I don’t believe it was scoffed at but I do think more investigation is probably necessary. I was chattin with Tim and I tend to agree with him in that, an engine can detonate and not show signs on the plug because the engine will clean off the plug at the end of a run. Cylinder pressure will spike very high and not for very long at the instance of detonation so you may not ever see signs of it on a plug or piston. But the gasket will let you know pretty dang quick. Especially a stock type gasket with stock type hardware and more compression. Putting in cometics and studs will keep the gasket alive but often at the cost of more expensive engine parts.
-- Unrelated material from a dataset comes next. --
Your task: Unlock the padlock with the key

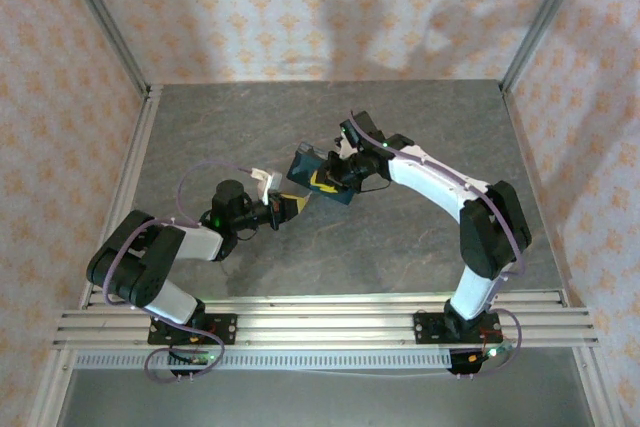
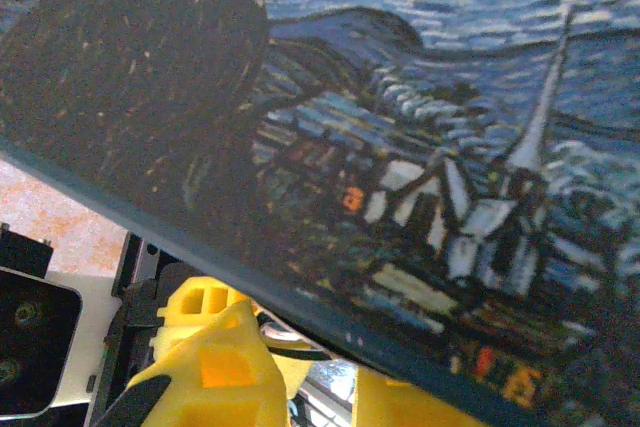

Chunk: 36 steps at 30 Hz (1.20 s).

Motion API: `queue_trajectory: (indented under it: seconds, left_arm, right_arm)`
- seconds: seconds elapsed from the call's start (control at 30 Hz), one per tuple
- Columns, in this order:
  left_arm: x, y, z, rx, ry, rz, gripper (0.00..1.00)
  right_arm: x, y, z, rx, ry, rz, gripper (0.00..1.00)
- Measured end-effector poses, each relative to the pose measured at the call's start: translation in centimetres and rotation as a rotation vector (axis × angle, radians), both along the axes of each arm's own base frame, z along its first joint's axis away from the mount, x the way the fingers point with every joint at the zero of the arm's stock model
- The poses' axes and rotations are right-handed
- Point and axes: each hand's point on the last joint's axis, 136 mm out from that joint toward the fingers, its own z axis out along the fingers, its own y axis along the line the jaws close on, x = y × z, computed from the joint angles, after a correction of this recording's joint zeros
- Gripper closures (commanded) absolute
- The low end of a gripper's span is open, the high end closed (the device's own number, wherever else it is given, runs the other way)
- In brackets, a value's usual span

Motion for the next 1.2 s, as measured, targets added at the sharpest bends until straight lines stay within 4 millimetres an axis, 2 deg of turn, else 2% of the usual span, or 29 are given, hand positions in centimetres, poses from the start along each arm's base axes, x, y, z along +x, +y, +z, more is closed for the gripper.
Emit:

Yep, my 1st rendition was doing exactly that and all the while the rings were butting. Head gaskets were showing issues, Pistons did show a tad but the plugs didn't show anything wrong. Not until every Dyno test lost power and leak down showed problems. Found out detonation!
 
Who scoffed at it? I think it's worth checking. Plugs look ok no evidence of detonation, but something to keep an eye on. As somebody mentioned, detonation can happen without showing up on the plugs.
Sorry that was an assumption of it being scoffed at.
 
Got the heads surfaced, had to take 4 thousandths. cleaned everything up, checked compression in all cylinders (if you work on gen3 you know why) and my compression tester broke. Needle was jumping but wouldn't hold, so pushrods are all seated correctly. Put it all back together and fired it up. runs fine, then I noticed a tranny fluid spot on the floor in front of the radiator! Ordered a new tranny cooler...and now we wait....again :(
 
Got the heads surfaced, had to take 4 thousandths. cleaned everything up, checked compression in all cylinders (if you work on gen3 you know why) and my compression tester broke. Needle was jumping but wouldn't hold, so pushrods are all seated correctly. Put it all back together and fired it up. runs fine, then I noticed a tranny fluid spot on the floor in front of the radiator! Ordered a new tranny cooler...and now we wait....again :(
Funny thing, that's about where all the hemi heads that I surface end up between .003-.006
I usually do stuff from used car lots or mechanics. People think it's got a hemi so it's a race car lol. Same deal with coyote 5.0's and LS engines.
Be thankful you're not a 5.0 guy lol.
You'd be looking at tuliped valves every season
 

The old FelPro gaskets were.028 and the Cometics are .040, so compression is coming down a little...
Everything went together fine, new trans cooler should be arriving Friday. There's TNT on Sunday evenings and we have a cold front moving through this weekend which should keep the high around 90.